FINI HA RECUPERATO LA COMPATTEZZA DEL GRUPPO SULLA PROPOSTA DI ASTENSIONE AL SENATO E DIMISSIONI DEL PREMIER PRIMA DELLA CONTA ALLA CAMERA….BERLUSCONI HA GIA’ DETTO CHE NON INTENDE DIMETTERSI… QUINDI I FINIANI VOTERANNO LA SFIDUCIA E SI ANDRA’ ALLA CONTA
“Da stasera la linea è quella di questo documento, che deve essere ‘chiave di lettura’ per tutti”, ha detto Gianfranco Fini ai gruppi riuniti a FareFuturo, illustrando il documento. “Il gruppo è compatto”, hanno detto i finiani alla fine dell’incontro.
“Il gruppo è compatto, in gioco c’è il progetto di Fli”.
E’ quanto afferma Benedetto Della Vedova deputato di Fli, dopo la riunione dei parlamentari con Fini.
Convinto che anche Maria Grazia Siliquini voterà la sfiducia è Gianfranco Paglia: “Non credo vi saranno problemi”.
E anche Barbareschi sempre parlando della Siliquini aggiunge: “Il gruppo è compatto. Abbiamo fatto una riunione con lei prima e spero che non ci saranno problemi”.
Ecco il testo del documento di Fini firmato da tutti.
“I gruppi parlamentari di ‘Futuro e liberta’ nella convinzione che l’imminente voto di fiducia, a prescindere dall’esito, rischia di far precipitare il Paese in un clima di instabilita’ con la conseguente difficolta’ di realizzare i provvedimenti economici e sociali indispensabili per superare la crisi e innescare la crescita, sollecitano il presidente del Consiglio ad aprire subito la nuova fase politica evocata nel suo discorso in Parlamento”.
I gruppi di Fli “chiedono al presidente del Consiglio di rimettere il mandato al Quirinale senza aspettare ‘la conta’ della Camera per dar vita ad un nuovo esecutivo che affronti le emergenze del Paese con una ampia maggioranza di centrodestra nell’ambito di un chiaro, concreto e delineato patto di legislatura” e “si impegnano a rendere esplicita in Parlamento la disponibilita’ di attivare la nuova fase senza porre pregiudiziali sul reincarico, disponibili a discutere nel concreto il programma e la composizione del nuovo esecutivo”.
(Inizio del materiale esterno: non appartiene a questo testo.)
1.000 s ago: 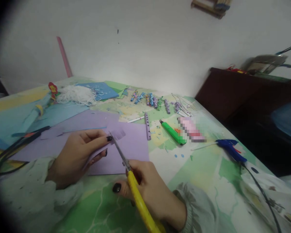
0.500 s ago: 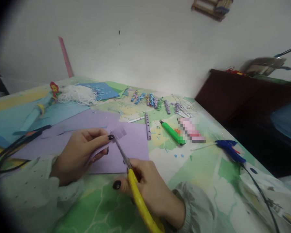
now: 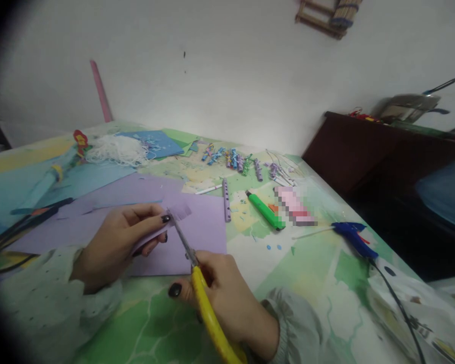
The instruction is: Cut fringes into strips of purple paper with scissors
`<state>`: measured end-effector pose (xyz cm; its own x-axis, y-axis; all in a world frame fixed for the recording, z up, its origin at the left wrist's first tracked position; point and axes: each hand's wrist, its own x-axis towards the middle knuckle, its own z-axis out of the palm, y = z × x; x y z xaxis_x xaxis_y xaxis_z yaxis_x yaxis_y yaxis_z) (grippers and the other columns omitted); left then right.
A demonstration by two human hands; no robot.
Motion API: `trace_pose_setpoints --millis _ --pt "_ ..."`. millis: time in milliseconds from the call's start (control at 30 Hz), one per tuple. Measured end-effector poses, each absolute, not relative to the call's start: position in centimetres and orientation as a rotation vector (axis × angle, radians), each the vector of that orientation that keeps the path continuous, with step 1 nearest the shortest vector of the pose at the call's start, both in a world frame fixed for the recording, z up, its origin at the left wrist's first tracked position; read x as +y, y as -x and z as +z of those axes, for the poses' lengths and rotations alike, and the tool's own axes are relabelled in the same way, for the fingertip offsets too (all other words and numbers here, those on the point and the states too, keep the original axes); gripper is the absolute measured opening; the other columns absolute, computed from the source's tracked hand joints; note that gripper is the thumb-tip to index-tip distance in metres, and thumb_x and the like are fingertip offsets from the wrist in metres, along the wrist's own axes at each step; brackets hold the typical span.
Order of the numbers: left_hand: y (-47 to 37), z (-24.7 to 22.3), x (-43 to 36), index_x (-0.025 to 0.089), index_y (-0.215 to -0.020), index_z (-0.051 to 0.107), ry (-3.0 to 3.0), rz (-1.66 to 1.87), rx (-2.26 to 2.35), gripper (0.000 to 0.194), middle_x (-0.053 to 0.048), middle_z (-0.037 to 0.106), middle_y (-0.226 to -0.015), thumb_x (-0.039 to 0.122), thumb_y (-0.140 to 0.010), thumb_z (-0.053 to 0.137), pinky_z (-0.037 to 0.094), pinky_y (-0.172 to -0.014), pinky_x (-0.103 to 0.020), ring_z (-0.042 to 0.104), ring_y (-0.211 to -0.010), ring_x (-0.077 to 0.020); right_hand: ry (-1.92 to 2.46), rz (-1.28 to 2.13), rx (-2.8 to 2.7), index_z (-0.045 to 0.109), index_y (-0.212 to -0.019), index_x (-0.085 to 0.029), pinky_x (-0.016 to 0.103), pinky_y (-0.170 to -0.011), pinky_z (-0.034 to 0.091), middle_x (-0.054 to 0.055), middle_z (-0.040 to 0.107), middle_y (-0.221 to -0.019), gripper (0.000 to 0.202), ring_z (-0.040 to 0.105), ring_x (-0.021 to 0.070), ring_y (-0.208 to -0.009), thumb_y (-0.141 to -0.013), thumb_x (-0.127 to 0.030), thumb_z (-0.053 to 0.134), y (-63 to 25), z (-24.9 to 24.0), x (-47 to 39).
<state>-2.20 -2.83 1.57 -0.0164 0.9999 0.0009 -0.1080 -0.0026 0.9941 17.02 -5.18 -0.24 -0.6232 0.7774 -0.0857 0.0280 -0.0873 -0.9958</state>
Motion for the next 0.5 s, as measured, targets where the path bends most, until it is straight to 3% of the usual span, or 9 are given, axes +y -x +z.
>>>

Se Berlusconi rifiutera’ la mediazione offerta “gli esponenti di Futuro e liberta’ voterebbero compatti la mozione di sfiducia, e ove questa fosse approvata, escludono ogni ipotesi di governo che possa prefigurare ‘ribaltoni’ contro l’indicazione del corpo elettorale e si impegnano, quali forze responsabili del centrodestra, alternative alla sinistra, a sostenere un nuovo governo di centrodestra affidato ad altra personalita’.
Qualora il governo ottenesse comunque la fiducia i gruppi di Fli si comporteranno quale forza responsabile di centrodestra, valutando le iniziative dell’esecutivo in base esclusivamente all’interesse del Paese”.
Un documento che nei fatti media tra le varie visioni interne.